I loose some detail on the arm’s hair though (best noticed while zooming out), but I guess it’s a matter of further tweaking to find the best trade-off - or even masking it out.
I’m a bit cautious to switch exposure for a tone curve because of this
In summary, I’m confused with your approach.
EDIT: Please correct me if I’m wrong, but my understanding is that it is important to set up the right exposure at the beginning of the pixel pipe because the following modules will profit from a broad histogram (comes to mind the filmic module). But it is also important that this is done in a linear way, so that tone mapping modules can start from scratch. Is this layman’s interpretation correct?
Applied a box filter with edge awareness for demonstration, so of course it won’t be as nice as the bilateral filter as @rawfiner suggested later. Even then, should I tweak its parameters, I am sure that I could come close to something satisfactory.
The curve gives you an opportunity to decide which tones to lift. As for linear v nonlinear, and clipping and saturation, in a raw processor, the devs control the pipe, so although you have some choices, they aren’t many. I don’t typically use dt, so I cannot provide dt examples or give you advice on dt processing.

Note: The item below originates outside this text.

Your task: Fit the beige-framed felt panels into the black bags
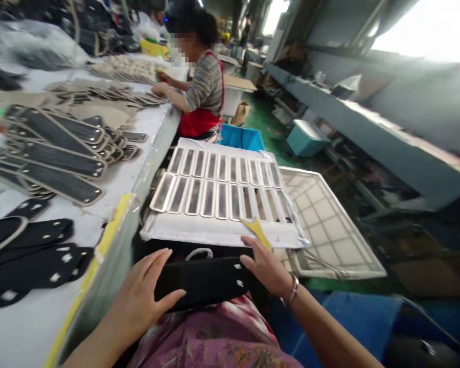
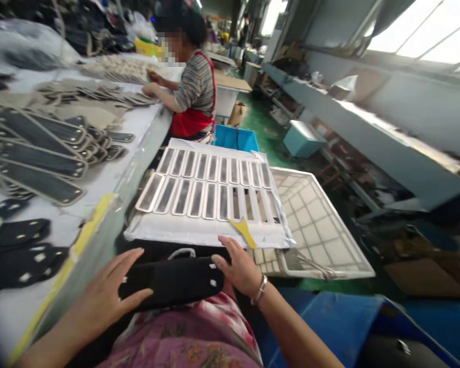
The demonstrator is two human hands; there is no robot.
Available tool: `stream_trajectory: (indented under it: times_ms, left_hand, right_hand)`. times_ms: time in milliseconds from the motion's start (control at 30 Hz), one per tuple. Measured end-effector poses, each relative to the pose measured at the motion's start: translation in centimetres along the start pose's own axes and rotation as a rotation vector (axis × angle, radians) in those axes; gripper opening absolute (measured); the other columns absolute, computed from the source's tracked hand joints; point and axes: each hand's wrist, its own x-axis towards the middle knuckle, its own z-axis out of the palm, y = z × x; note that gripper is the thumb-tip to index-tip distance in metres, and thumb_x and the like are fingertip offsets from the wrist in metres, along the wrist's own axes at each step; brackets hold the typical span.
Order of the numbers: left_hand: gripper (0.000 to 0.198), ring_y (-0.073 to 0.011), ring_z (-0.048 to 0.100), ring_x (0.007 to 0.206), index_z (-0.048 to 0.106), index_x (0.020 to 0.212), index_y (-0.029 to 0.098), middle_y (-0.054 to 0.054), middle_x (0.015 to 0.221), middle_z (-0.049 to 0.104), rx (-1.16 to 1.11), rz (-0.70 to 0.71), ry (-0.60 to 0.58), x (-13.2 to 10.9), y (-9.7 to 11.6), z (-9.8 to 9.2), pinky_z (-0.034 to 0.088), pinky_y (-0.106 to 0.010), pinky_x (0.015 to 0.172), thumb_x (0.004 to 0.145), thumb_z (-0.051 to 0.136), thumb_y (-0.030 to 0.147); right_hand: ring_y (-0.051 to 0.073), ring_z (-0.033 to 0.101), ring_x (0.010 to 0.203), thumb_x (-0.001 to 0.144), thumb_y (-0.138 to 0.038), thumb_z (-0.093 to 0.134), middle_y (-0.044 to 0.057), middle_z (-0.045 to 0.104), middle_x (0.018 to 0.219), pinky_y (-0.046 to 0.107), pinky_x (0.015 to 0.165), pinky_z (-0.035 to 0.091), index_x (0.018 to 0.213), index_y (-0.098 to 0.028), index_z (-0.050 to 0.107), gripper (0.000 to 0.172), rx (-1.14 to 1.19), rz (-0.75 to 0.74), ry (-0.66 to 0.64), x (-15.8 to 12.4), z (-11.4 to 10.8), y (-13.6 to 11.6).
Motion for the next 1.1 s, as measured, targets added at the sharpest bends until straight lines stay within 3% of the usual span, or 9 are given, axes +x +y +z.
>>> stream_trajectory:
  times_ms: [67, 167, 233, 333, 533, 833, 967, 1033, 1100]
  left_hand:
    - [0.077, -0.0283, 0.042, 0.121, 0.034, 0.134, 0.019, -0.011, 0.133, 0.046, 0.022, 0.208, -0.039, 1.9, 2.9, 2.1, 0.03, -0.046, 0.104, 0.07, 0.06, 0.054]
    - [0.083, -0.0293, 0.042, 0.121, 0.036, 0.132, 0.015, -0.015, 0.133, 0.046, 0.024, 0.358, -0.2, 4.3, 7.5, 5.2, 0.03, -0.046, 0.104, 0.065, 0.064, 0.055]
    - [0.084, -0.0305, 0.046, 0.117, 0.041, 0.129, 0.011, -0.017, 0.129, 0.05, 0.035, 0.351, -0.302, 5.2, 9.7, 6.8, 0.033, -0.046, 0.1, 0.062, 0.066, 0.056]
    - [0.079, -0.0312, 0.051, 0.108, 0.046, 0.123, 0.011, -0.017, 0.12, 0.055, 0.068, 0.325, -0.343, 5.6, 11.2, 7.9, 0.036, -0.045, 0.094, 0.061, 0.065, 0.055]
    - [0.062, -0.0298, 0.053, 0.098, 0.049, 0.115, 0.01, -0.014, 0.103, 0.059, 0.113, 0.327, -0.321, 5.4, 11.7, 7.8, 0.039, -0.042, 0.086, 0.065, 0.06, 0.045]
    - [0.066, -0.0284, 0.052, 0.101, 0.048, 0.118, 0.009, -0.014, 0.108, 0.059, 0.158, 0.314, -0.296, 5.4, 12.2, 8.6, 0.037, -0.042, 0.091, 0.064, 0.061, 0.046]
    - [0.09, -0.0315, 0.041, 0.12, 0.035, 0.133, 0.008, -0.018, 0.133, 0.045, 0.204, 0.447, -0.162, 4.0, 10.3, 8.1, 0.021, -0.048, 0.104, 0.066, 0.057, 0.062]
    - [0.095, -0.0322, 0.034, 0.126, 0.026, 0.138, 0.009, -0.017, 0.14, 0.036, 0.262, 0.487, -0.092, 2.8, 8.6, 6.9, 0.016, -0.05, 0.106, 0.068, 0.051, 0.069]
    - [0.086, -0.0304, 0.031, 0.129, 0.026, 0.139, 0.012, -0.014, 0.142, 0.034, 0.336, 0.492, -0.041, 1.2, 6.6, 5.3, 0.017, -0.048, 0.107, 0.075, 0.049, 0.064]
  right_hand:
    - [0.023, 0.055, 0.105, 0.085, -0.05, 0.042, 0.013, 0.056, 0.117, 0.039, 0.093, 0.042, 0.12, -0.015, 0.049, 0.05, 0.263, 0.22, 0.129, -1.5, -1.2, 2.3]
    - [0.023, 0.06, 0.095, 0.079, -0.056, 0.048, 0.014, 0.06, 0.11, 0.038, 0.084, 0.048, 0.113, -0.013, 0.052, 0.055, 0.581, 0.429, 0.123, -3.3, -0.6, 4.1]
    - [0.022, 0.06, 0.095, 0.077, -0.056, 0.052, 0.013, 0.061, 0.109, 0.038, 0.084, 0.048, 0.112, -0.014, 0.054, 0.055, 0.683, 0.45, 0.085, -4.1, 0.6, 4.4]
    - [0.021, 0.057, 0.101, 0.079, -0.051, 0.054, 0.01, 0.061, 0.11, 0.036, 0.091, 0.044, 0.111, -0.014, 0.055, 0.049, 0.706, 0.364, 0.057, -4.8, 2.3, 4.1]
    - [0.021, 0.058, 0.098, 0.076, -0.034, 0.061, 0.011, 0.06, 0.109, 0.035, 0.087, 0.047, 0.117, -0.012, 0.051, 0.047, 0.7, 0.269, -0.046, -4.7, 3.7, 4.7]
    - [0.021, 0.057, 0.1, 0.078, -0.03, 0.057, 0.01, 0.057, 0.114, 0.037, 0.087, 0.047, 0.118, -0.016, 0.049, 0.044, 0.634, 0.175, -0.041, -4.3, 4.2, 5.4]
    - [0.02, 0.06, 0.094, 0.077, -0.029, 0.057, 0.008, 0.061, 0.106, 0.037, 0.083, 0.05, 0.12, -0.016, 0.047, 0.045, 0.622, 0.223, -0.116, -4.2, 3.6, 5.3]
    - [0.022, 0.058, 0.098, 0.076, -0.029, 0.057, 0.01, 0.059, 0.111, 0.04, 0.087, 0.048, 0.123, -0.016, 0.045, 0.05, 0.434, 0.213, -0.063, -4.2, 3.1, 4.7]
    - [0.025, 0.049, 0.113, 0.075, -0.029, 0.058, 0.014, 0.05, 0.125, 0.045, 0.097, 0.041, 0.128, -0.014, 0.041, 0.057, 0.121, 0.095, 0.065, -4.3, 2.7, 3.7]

So you’re saying that if the pipe is fixed - which I believe it isn’tsince DT 2.7 - it doesn’t matter if you start using the top most modules and proceed down below? I got the impression that you should go from bottom to top as a general rule. (ok, sometimes I change the settings of a bottom module after activating many modules above, but I do that with care)
This is one of the main reasons for my hack software, rawproc - I wanted to insert the tools in arbitrary order. I also wanted to be able to omit tools. If G’MIC would have opened raw files without a pipe from dcraw, I might not have started developing rawproc.